この計算は、今もらう1万円と3年後にもらう1万円を「3年後の価値で比較」したものだ。すなわち、3年後にもらう1万円の価値は、3年後の時点で1万円。今もらう1万円は、3年分の利息を加えると、3年後には10,612円になると計算した。

少し面倒に思うかもしれないが、これを(3年後ではなく)「現在の価値で比較」するとどうなるのだろうか。当然、今もらう1万円の現在の価値は1万円だ。問題は、3年後にもらう1万円の現在の価値はいくらか・・である。計算はさて置き、この額が1万円より少なくなることは想像に難くないだろう(冒頭で触れたように、3年後にもらう1万円は今もらう1万円より価値が低い。)

実際の計算は、金利計算と同じ考えを使う。ただし、今もらう1万円に3年分の利率を乗じるのではなく、3年後にもらう1万円を3年分の利率(この場合は「割引率」と呼ぶ)で割り引く。計算は、10,000 ÷ 1.02 ÷ 1.02 ÷ 1.02 = 9,423円 となる(末尾で補足説明する*1)。これによれば、3年後にもらう1万円は、今もらう1万円より現在の価値にして577円安いことになる(割引率2%が条件)。

面倒な計算にお付き合い頂いたが、企業の管理会計(財務を含む)では、複数年度にまたがるプロジェクトや投資回収は、この「将来手に入るお金(キャッシュ)は、年数と割引率に応じて減額し、今の価値に換算する」考え方に立つ。これを「現在価値法」(英語でNPV*2法)と呼び、経営実務の上で大事な意味を二つ含んでいる。

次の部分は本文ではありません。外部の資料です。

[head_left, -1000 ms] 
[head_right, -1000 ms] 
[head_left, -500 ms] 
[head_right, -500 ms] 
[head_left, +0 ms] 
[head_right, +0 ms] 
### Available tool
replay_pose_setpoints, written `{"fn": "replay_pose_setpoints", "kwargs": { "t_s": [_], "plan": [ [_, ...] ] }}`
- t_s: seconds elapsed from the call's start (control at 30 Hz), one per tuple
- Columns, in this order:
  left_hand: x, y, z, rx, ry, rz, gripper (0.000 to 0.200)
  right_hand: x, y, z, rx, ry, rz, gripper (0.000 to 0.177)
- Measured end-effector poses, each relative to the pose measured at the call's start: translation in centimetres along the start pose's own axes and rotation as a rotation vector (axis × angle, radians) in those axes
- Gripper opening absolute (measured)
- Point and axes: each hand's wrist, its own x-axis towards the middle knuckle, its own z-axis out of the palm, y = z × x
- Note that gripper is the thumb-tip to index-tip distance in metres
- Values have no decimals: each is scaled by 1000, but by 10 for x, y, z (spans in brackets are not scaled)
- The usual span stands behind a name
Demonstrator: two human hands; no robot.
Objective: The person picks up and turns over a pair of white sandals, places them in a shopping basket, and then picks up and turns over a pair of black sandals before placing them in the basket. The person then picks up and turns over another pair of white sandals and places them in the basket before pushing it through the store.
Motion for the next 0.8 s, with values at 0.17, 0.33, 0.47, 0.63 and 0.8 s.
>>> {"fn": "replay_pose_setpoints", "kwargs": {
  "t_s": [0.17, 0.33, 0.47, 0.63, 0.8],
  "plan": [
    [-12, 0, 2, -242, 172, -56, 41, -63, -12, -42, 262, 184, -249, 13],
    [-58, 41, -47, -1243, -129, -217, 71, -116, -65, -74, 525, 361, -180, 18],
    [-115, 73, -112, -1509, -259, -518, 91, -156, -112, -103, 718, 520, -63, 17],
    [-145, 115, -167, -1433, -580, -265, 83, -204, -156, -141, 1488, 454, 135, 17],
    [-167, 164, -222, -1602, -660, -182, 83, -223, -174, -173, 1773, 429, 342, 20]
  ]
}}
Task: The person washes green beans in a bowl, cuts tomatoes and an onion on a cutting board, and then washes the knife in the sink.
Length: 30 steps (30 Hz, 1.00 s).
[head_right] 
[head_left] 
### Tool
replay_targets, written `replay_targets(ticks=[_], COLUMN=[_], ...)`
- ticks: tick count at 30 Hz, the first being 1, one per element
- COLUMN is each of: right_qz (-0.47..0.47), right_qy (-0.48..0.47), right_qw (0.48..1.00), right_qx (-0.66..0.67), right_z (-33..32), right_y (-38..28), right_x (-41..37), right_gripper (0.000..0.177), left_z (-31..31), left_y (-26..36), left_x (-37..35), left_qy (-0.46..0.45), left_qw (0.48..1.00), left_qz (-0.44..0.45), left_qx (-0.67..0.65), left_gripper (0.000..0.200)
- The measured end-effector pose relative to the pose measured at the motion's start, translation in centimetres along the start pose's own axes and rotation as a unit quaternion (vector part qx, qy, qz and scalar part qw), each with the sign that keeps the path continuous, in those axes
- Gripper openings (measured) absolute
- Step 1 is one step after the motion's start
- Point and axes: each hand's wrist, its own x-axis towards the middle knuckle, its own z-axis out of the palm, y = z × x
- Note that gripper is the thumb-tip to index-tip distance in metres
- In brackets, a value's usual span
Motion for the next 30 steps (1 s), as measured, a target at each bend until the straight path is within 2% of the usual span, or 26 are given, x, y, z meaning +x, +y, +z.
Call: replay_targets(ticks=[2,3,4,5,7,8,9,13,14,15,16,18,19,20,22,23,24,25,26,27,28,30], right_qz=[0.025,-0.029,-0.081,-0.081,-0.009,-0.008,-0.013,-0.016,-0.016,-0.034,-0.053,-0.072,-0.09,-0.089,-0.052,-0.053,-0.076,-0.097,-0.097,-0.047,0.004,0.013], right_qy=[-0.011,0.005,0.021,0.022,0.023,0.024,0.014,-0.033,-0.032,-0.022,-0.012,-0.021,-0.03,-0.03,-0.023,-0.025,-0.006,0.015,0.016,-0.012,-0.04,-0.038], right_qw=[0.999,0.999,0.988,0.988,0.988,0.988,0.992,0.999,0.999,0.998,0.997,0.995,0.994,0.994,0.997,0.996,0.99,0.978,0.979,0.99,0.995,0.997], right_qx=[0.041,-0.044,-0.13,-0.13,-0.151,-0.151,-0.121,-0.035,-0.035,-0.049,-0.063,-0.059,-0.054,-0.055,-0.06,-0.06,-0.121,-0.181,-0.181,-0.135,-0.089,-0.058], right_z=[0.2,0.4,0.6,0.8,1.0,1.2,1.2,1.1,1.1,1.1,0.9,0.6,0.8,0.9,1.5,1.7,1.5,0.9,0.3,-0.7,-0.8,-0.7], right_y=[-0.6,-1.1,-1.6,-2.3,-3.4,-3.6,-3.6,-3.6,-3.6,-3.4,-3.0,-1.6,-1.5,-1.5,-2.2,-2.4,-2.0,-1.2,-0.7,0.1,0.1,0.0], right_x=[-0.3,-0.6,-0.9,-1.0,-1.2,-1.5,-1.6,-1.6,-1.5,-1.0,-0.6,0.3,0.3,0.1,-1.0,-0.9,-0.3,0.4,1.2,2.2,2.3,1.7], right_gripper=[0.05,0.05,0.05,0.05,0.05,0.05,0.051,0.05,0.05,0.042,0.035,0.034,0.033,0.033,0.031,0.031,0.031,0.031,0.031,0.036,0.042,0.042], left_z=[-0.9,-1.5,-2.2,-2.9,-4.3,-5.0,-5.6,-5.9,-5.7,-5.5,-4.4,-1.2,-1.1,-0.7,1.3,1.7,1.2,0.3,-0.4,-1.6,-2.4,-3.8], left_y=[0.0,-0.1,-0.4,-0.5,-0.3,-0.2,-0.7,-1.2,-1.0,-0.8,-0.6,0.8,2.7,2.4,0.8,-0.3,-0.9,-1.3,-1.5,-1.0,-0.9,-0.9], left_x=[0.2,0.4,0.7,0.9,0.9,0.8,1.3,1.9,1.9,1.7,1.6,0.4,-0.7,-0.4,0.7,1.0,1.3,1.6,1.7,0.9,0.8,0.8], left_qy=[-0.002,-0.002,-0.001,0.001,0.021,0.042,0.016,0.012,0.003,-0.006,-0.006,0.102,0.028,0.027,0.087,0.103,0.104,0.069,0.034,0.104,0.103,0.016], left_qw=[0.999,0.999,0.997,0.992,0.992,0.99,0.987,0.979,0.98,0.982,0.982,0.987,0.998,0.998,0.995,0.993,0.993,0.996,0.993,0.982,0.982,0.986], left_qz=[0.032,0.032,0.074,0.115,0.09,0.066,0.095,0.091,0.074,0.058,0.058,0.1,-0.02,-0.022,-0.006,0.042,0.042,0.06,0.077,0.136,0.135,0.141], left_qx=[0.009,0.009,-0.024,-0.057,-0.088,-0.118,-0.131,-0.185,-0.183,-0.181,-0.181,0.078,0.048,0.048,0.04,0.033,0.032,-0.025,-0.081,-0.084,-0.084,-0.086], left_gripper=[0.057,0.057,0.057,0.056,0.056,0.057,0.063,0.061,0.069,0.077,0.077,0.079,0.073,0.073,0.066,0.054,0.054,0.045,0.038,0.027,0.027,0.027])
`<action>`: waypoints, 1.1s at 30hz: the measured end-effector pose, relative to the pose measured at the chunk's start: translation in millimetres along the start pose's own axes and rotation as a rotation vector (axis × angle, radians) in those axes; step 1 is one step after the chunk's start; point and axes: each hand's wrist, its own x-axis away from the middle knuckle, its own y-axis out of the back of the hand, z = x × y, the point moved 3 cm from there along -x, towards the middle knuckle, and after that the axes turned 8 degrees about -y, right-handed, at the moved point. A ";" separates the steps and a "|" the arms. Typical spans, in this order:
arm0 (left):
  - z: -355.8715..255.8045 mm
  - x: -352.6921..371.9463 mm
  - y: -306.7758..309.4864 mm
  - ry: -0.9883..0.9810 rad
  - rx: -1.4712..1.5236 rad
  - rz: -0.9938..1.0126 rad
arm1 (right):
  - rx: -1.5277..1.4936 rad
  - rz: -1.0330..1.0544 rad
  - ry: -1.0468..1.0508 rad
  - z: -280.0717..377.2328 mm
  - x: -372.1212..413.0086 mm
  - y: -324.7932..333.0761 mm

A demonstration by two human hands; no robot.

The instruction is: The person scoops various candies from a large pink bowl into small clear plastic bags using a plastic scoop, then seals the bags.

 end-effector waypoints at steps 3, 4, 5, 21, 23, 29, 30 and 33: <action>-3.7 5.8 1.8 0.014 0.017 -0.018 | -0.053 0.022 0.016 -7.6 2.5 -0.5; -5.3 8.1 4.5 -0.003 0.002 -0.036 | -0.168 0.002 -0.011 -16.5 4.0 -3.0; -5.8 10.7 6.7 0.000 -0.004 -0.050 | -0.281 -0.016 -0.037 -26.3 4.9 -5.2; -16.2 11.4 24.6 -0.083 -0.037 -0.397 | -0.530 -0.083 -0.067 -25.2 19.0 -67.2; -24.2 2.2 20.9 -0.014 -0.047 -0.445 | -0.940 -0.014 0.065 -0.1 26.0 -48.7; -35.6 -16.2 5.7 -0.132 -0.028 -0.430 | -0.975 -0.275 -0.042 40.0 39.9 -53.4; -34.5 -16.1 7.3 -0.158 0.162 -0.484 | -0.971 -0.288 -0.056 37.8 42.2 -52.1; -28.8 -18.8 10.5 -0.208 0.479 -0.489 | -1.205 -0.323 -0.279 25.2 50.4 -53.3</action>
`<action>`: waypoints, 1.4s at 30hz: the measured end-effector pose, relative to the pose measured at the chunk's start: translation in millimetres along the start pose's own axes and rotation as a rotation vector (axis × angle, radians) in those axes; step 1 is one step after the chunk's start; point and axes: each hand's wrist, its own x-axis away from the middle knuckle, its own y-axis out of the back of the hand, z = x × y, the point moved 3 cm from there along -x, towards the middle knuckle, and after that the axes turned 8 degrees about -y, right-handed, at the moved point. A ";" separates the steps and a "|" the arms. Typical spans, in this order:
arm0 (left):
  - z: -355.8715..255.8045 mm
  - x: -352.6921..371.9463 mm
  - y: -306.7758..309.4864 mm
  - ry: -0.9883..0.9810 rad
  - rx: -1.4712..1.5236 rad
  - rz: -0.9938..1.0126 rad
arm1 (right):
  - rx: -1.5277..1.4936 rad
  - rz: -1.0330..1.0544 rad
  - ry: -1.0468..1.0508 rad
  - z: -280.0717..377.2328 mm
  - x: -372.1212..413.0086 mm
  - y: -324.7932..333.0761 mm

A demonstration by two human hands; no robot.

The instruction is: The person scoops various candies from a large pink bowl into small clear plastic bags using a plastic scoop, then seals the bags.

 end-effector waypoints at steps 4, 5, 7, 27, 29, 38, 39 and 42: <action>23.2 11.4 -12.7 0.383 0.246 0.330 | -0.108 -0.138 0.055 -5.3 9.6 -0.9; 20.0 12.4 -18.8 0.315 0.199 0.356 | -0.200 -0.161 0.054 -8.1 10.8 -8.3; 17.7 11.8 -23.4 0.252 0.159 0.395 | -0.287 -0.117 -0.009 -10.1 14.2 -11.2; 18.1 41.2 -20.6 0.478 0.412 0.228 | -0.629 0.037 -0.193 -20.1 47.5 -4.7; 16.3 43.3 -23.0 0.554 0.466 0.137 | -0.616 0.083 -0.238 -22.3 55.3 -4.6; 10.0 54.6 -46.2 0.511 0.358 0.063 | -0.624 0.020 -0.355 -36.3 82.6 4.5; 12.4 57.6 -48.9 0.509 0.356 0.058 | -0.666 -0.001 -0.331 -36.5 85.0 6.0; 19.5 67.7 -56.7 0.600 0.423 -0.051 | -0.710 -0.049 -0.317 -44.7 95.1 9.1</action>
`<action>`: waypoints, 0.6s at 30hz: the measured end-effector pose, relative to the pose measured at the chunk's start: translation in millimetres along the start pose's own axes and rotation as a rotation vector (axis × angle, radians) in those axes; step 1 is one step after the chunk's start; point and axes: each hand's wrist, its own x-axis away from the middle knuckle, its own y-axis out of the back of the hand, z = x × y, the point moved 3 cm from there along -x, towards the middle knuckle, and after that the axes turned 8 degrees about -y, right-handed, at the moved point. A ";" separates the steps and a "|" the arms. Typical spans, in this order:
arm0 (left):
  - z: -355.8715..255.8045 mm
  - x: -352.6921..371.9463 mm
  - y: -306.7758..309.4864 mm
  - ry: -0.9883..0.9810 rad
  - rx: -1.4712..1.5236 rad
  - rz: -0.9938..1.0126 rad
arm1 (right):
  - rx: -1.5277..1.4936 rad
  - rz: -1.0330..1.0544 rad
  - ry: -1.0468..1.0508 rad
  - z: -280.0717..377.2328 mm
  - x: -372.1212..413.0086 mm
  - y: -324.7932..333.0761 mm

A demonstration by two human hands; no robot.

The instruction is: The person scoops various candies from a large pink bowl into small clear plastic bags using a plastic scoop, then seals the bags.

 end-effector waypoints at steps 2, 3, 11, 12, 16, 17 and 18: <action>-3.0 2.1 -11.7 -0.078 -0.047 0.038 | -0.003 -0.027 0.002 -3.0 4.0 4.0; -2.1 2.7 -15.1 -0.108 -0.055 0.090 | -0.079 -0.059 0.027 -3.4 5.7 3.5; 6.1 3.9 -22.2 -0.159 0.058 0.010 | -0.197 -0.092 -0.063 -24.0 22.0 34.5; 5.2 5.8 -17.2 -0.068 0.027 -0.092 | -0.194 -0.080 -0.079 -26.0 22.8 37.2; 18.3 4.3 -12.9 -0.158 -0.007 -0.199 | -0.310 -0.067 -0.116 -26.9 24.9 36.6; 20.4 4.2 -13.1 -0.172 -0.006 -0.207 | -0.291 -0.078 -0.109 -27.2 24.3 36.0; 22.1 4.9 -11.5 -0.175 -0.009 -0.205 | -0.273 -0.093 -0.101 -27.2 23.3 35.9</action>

一つは、NPV法が「将来の不確定要素を考慮した意思決定」の支援ツールになること。経営の意思決定は、しばしば将来の不確定要素の勘案次第で判断が分かれる。NPV法はリスクに応じて割引率を設定することにより、将来の不確定要素を定量的に評価した予測や計画を可能にする。

もう一つは、NPV法が「手持ちのキャッシュは速やかに処理すべき」という教訓を伝えていることだ。お金は、何もせずに寝かせておけば、時間と共に(将来に持ち越すほど)価値が下がる。「キャッシュを持ったら、真夏の暑い日にソフトクリームを手にした」と考えて、機敏に対処すべきことを示唆している。

単年度の収益のみに気を奪われていると忘れがちだが、「お金の価値は時間 t の関数:¥ = f(t)」と捉えることが肝要だ。時間は誰にとっても掛け替えのない資産だ。社会活動にとっても同じである。事業経営の成否も時間(スピード)にかかっている。管理会計で使われる「現在価値法」が、これを端的に物語ってくれている。


註)
*1 3年後の1万円の現在の価値が(割引率2%で)9,423円になることは、現在の9,423円が(利率2%で)3年後に1万円になることを意味する。
9,423 X 1.02 X 1.02 X 1.02 = 10,000
すなわち、利息の計算と「現在価値法」は同じ考え(計算論理)にもとづいている。

*2 NPV:は、Net Present Value(正味現在価値)の頭文字をとったもの(参照:M3 その M&A、GO か NO GO か?)。